Por isso, a recomendação determina que a agência implemente uma rotina uniforme de monitoramento dos estoques nas unidades prisionais. A ideia é identificar antecipadamente quando os níveis de determinados produtos estiverem próximos do fim e permitir que a reposição seja solicitada antes que os materiais acabem.

Entre as medidas sugeridas pelo Ministério Público estão o acompanhamento periódico dos estoques, a identificação prévia de riscos de desabastecimento e a criação de um fluxo uniforme para solicitação antecipada de reposição.

Para o GAEP, a adoção de procedimentos padronizados pode melhorar o planejamento logístico, aumentar a eficiência na utilização dos recursos públicos e garantir a continuidade do fornecimento dos materiais.

Direito à assistência material

A recomendação cita a Lei de Execução Penal, que estabelece que a assistência ao preso é dever do Estado. A legislação prevê que a assistência material inclui alimentação, vestuário e instalações higiênicas adequadas.

O documento também destaca que a Constituição Federal assegura às pessoas privadas de liberdade o respeito à integridade física e moral. Para o MPMS, a falta ou interrupção no fornecimento de itens básicos de higiene e acomodação pode afetar diretamente as condições de saúde, salubridade e dignidade dentro dos estabelecimentos prisionais.

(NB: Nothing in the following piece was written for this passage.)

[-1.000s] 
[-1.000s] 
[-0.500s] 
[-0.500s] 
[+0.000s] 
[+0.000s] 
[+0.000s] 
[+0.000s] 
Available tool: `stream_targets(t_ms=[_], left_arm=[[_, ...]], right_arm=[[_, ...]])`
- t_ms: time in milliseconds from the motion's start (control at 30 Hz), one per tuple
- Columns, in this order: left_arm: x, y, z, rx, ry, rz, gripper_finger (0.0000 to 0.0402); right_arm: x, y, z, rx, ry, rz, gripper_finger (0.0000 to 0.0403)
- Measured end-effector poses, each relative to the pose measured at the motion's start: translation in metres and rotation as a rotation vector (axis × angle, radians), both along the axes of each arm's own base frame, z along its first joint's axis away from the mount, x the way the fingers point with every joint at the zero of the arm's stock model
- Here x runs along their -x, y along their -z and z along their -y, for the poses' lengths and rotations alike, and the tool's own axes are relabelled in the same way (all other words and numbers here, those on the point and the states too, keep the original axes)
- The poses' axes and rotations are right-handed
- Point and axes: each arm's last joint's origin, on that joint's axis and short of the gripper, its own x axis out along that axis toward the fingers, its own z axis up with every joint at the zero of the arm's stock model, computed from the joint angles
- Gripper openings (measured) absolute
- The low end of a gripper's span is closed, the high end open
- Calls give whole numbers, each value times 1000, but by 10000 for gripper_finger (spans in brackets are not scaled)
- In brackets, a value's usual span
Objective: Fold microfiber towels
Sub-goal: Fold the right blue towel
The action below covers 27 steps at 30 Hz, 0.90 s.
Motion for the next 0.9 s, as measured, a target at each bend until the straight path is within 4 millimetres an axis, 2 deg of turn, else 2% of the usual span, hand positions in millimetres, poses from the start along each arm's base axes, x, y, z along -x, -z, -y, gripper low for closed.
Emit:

O Ministério Público também cita a decisão do STF (Supremo Tribunal Federal) na ADPF 347, que reconheceu o estado de coisas inconstitucional do sistema prisional brasileiro e apontou a necessidade de medidas estruturais para garantir direitos fundamentais da população carcerária.

Prazo de 90 dias

A Agepen terá 90 dias para responder ao MPMS sobre o atendimento da recomendação. Caso informe que pretende implementar as medidas, deverá apresentar um cronograma das ações previstas.

O Ministério Público advertiu que a ausência de providências poderá resultar na adoção de medidas extrajudiciais e judiciais cabíveis, além de eventual responsabilização administrativa de agentes públicos que forem considerados omissos.

A recomendação é assinada pela promotora de Justiça Jiskia Sandri Trentin, coordenadora do GAEP, e foi expedida em 4 de agosto.